EXERCISE DIRECTIONS:
In the material below, the required lines run from the one containing "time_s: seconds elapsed" through the one containing "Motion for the". Copy those lines exactly, ends included, and nothing else.

DATA SECTION:
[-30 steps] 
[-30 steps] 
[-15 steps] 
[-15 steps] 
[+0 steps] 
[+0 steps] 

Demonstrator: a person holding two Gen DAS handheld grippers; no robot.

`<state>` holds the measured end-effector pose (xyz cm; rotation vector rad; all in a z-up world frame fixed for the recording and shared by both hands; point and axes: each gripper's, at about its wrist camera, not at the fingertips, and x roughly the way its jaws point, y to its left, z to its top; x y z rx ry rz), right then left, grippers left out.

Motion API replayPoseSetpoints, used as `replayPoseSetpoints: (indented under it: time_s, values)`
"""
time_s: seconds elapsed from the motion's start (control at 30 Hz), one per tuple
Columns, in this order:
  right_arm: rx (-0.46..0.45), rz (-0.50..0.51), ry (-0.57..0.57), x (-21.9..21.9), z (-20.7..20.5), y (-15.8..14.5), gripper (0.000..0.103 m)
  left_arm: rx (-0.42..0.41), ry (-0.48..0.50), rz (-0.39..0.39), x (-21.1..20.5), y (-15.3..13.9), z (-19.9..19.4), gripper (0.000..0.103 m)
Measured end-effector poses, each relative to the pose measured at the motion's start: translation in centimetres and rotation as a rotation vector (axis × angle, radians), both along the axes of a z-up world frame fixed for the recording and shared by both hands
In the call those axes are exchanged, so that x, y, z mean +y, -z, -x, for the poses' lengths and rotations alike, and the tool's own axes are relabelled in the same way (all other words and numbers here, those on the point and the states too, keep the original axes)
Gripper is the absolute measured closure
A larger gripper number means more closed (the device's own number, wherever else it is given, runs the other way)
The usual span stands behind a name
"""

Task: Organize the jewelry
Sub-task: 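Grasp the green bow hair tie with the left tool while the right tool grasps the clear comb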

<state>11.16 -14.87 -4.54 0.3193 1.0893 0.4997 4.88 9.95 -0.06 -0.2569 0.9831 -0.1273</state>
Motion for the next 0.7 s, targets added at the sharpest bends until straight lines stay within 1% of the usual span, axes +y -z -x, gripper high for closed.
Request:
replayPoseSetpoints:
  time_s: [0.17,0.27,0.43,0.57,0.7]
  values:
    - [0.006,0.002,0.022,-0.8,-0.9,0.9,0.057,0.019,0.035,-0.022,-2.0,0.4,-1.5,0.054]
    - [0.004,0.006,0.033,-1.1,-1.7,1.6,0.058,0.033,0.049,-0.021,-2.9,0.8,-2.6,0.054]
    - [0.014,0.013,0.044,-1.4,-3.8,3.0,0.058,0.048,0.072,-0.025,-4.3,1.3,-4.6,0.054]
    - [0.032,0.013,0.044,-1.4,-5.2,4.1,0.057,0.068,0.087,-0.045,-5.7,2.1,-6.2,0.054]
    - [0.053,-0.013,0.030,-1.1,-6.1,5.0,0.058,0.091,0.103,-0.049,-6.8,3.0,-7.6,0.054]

RESULT OF THIS TASK:
time_s: seconds elapsed from the motion's start (control at 30 Hz), one per tuple
Columns, in this order:
  right_arm: rx (-0.46..0.45), rz (-0.50..0.51), ry (-0.57..0.57), x (-21.9..21.9), z (-20.7..20.5), y (-15.8..14.5), gripper (0.000..0.103 m)
  left_arm: rx (-0.42..0.41), ry (-0.48..0.50), rz (-0.39..0.39), x (-21.1..20.5), y (-15.3..13.9), z (-19.9..19.4), gripper (0.000..0.103 m)
Measured end-effector poses, each relative to the pose measured at the motion's start: translation in centimetres and rotation as a rotation vector (axis × angle, radians), both along the axes of a z-up world frame fixed for the recording and shared by both hands
In the call those axes are exchanged, so that x, y, z mean +y, -z, -x, for the poses' lengths and rotations alike, and the tool's own axes are relabelled in the same way (all other words and numbers here, those on the point and the states too, keep the original axes)
Gripper is the absolute measured closure
A larger gripper number means more closed (the device's own number, wherever else it is given, runs the other way)
The usual span stands behind a name
"""

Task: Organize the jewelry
Sub-task: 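Grasp the green bow hair tie with the left tool while the right tool grasps the clear comb
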
<state>11.16 -14.87 -4.54 0.3193 1.0893 0.4997 4.88 9.95 -0.06 -0.2569 0.9831 -0.1273</state>
Motion for the next 0.7 s, targets added at the sharpest bends until straight lines stay within 1% of the usual span, axes +y -z -x, gripper high for closed.

No additional answer is needed.